Clive se sentía confuso. La conversación se había hecho imposible. Pero Ada nunca esperaba continuidad. Estar sola con Clive, al cual inocentemente admiraba, era suficiente.
Ella le dijo lo contenta que se sentía de que hubiese vuelto. Él asintió, con vehemencia. «Especialmente volver aquí.»
—¡El coche! —gritó Kitty.
—¡No vayas! —repitió él, cogiéndola de la mano.
—Debo… Maurice…
—Al cuerno Maurice —la retuvo.
Hubo un tumulto en el vestíbulo.
—¿Dónde se ha metido? —su amigo entraba gritando—. ¿Dónde le habéis puesto?
—Ada, prométeme que saldrás a dar un paseo conmigo mañana. Tenemos que vernos más… Es un trato.
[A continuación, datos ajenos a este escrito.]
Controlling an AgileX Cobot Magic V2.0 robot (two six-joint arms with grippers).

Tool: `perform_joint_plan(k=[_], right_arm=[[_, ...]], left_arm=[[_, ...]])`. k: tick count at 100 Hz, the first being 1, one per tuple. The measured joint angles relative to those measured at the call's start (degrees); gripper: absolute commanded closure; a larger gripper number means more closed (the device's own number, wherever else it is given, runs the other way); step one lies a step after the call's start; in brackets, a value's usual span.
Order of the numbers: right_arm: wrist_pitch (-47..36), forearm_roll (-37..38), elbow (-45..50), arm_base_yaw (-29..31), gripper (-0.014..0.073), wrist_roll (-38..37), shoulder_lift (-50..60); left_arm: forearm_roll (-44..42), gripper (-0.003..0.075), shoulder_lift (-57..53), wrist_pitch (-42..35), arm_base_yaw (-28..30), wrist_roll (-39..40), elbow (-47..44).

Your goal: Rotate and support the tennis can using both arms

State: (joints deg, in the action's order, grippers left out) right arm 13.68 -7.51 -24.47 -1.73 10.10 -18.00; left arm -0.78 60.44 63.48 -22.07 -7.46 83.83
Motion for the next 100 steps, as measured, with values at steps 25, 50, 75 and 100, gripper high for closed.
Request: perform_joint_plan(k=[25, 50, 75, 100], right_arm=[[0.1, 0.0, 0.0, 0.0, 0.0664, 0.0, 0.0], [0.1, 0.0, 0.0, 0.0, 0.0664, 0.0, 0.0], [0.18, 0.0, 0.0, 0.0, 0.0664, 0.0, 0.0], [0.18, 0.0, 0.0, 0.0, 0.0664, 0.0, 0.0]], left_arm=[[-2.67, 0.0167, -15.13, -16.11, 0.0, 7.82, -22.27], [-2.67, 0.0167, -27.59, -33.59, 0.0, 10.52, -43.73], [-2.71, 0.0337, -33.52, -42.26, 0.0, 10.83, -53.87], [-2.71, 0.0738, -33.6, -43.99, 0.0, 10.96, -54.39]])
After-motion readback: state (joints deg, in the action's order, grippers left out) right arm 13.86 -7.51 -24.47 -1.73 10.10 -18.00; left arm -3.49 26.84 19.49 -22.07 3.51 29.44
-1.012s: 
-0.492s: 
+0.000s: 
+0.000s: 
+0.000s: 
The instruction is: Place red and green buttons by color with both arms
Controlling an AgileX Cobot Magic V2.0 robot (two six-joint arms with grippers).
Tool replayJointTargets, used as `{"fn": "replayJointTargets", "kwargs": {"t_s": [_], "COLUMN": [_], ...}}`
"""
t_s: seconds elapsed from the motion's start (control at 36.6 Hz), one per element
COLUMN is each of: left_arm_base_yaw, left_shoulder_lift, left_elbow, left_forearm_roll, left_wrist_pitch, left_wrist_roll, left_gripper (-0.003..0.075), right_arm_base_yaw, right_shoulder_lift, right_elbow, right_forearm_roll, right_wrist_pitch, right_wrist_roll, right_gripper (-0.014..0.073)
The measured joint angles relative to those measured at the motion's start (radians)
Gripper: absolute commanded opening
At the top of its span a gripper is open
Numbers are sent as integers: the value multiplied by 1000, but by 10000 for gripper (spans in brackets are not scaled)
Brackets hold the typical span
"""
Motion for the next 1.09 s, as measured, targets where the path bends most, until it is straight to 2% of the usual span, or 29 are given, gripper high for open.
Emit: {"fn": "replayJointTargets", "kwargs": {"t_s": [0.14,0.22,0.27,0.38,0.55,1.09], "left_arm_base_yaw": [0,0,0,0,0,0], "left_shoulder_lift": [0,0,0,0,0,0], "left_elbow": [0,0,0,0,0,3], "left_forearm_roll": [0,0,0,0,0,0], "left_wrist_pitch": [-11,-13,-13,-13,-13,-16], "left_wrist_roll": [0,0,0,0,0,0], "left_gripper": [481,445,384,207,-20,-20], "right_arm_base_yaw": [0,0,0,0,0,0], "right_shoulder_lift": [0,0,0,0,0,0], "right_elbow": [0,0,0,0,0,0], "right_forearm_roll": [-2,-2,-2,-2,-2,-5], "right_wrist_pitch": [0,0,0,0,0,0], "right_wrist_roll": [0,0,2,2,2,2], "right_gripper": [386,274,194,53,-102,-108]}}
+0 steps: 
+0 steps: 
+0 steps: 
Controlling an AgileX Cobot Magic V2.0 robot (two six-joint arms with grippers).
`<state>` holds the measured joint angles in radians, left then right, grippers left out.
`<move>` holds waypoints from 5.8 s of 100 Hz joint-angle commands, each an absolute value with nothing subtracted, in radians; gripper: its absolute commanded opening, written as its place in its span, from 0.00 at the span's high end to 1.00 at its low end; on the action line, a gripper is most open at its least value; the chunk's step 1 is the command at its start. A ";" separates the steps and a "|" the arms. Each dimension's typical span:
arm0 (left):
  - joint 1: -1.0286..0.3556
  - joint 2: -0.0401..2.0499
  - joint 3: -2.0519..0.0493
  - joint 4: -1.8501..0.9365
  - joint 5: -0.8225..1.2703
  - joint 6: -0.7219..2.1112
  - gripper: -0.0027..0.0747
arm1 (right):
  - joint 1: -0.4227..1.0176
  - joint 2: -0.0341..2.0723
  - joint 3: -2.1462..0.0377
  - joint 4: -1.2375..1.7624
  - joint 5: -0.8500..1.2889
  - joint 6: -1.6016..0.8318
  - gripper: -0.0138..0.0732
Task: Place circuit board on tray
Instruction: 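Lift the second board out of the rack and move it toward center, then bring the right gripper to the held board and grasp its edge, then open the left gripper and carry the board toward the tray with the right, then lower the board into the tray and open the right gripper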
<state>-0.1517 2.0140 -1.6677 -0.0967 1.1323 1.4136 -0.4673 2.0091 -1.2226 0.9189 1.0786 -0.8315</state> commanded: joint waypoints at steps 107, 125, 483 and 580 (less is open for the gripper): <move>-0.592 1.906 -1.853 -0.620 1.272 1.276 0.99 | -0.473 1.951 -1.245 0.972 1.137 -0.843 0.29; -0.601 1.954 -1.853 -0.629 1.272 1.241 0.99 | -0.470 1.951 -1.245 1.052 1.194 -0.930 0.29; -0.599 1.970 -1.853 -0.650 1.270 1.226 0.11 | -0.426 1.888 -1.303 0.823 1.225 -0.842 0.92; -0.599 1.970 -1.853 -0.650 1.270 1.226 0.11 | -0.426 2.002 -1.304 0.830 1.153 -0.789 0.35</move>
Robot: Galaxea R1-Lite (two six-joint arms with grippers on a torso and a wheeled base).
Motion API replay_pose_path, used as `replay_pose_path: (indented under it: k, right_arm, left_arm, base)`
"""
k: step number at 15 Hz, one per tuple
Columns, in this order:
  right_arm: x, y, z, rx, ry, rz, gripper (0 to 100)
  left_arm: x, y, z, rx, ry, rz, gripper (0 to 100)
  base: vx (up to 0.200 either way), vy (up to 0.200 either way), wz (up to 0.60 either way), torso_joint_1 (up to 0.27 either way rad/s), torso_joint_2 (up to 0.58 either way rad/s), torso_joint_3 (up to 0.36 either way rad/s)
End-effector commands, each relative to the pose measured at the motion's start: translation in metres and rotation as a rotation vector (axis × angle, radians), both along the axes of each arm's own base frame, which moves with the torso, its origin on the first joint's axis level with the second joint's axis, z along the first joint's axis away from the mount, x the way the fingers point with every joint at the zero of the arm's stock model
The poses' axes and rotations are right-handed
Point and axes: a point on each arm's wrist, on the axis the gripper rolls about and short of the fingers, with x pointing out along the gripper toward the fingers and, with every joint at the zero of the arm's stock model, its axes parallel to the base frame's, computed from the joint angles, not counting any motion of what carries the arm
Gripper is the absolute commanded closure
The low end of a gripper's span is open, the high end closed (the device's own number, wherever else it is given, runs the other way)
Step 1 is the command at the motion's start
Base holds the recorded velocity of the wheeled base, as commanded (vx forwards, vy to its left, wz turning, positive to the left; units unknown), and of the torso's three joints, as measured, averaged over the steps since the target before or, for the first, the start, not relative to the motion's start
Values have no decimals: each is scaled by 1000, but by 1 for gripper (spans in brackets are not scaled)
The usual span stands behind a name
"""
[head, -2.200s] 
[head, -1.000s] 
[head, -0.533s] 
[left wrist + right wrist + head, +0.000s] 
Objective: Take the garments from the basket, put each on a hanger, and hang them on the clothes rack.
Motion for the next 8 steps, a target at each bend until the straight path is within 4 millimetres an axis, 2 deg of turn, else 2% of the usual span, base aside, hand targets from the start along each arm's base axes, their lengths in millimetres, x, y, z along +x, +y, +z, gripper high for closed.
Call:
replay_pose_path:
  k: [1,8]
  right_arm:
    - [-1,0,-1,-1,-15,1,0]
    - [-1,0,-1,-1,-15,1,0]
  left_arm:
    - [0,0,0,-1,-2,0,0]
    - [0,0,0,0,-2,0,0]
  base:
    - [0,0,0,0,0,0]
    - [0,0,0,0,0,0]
Su hermano entró en la habitación. Al ver los vendajes, pensó que había habido un accidente; después se rió de su error.
—Quítate eso, Clive, ¿cómo las dejaste? Tienes buen aspecto, ¿verdad? Tienes buen aspecto, chico. Bueno, ven y echemos un trago. Yo te lo serviré. No, muchachas, vosotras no.